An example of such injection device is provided in
Another example of attaching a needle assembly to an injection device without prior removal of the sterility barrier is provided in EP 2,420,278. The needle hub depicted e.g. on the
Since the proximal tip of the needle cannula penetrates through the sterility barrier, fragments of the sterility barrier can enter into the lumen of the needle cannula and henceforth obstruct the free passage through the lumen when an injection later is being performed.
It is henceforth an object of the present invention to provide a needle assembly with a breakable sterility barrier in which it is avoided that fragments enter into the lumen of the needle cannula during puncture of the sterility barrier.
Accordingly, in one aspect of the present invention, a needle assembly is provided which comprises a needle hub which has a surrounding wall with a distal part and a proximal part. This surrounding wall is preferably cylindrical and surrounds at least the proximal part of a needle cannula and is distally closed by a radially closed wall partition.

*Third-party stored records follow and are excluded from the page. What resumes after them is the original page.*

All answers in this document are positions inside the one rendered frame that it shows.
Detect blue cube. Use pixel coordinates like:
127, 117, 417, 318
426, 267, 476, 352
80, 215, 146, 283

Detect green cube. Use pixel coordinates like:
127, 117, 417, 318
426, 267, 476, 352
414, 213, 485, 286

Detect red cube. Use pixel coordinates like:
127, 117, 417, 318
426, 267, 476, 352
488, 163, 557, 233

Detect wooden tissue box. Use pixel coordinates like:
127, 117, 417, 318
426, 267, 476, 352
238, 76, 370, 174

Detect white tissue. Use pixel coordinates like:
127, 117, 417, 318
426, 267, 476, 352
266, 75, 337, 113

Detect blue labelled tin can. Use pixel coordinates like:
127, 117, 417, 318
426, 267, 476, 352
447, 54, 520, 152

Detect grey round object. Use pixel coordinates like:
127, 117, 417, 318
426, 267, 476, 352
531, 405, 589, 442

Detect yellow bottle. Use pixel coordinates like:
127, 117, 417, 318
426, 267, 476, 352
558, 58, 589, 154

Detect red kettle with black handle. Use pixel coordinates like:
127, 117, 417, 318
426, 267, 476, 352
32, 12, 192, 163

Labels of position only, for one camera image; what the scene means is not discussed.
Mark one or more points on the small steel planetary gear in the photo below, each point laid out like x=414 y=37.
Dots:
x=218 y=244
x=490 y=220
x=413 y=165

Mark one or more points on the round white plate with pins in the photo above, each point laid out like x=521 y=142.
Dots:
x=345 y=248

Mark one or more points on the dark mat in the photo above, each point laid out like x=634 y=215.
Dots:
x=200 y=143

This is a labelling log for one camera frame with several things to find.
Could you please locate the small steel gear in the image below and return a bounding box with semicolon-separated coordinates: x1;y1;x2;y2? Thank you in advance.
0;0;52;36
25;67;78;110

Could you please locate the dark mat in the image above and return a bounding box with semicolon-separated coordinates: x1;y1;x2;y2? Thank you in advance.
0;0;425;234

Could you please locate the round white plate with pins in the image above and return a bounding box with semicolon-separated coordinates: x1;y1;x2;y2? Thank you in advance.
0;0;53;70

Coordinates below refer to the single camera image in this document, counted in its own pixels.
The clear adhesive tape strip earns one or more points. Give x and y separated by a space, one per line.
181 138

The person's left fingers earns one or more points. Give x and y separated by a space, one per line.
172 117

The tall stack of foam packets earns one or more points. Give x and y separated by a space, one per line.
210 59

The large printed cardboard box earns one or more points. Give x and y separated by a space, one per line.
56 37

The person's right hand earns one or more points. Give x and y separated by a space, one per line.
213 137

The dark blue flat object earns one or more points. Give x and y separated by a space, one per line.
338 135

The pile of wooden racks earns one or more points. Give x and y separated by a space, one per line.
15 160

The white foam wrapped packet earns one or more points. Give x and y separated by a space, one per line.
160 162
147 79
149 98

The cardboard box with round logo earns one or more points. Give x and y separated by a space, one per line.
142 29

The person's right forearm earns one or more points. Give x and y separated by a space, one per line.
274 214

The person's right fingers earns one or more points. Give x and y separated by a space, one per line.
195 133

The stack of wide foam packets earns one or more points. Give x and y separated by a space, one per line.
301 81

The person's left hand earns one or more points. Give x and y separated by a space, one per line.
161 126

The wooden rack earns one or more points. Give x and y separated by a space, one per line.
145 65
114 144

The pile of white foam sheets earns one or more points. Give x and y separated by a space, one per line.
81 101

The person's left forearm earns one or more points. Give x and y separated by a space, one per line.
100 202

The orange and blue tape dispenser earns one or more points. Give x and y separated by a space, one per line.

This radially closed wall partition further secures a needle cannula and forms, together with the surrounding wall, a cup-shaped interior.
The needle cannula is secured to the radially closed wall partition and has a distal end which extend distally from the radially closed wall partition and a proximal end which extend proximally from the radially closed wall partition. The distal end preferably penetrates through the skin of a user during injection and the proximal end penetrates into a cartridge such that a liquid drug present in an injection device is able to flow though the lumen of the needle cannula and into the user during injection.
The opening formed at the proximal part of the surrounding wall is sealed by a sterility barrier such that the surrounding wall, the radially closed wall partition securing the needle cannula and the sterility barrier together defined an interior which is sterile and houses the proximal end of the needle cannula.
The sterility barrier is further provided with a matrix of tear lines to enhance puncture of the sterility barrier and the matrix of tear lines consist of a plurality of individual tear lines which together defines a plurality of flaps which flaps are bendable into the interior of the needle hub upon puncture of the sterility barrier.
The flaps preferably has a triangular shape with one angle of the triangle being position in the centre (X) of the needle hub such that the individual flaps are able to bend inwardly into the interior of the needle hub without obtaining contact with the most proximal end of the needle cannula. Also, the length of each of the individual tear lines in the matrix is such that each flap stays out of contact with the proximal end of the needle cannula when the flaps are bended.
Henceforth, as the needle cannula does not contact the sterility barrier no fragments is being sliced off to enter into the lumen of the needle cannula. In example three or four such flaps could be provided however any number is possible.
The tear lines are preferably carved or embossed into the sterility barrier which barrier is made from a piece of paper, from a metallic foil which can be coated e.g. with a polymer or from a suitable polymeric foil.
The sterility barrier is connected to the proximal part of the needle hub and defines a thickness. In one example, the sterility barrier is made from two individual layers which thus make up the full thickness. In such example, the tear lines only extend through e.g. one of the layers. In any case, the depth of the tear lines are such that sterility of the interior of the needle hub can be maintained i.e. the tear lines do not extend through the full thickness of the sterility barrier.
In one example the individual tear lines can have a depth that differentiates such that the pattern in which the different tear lines breaks can be predetermined when designing the tear lines.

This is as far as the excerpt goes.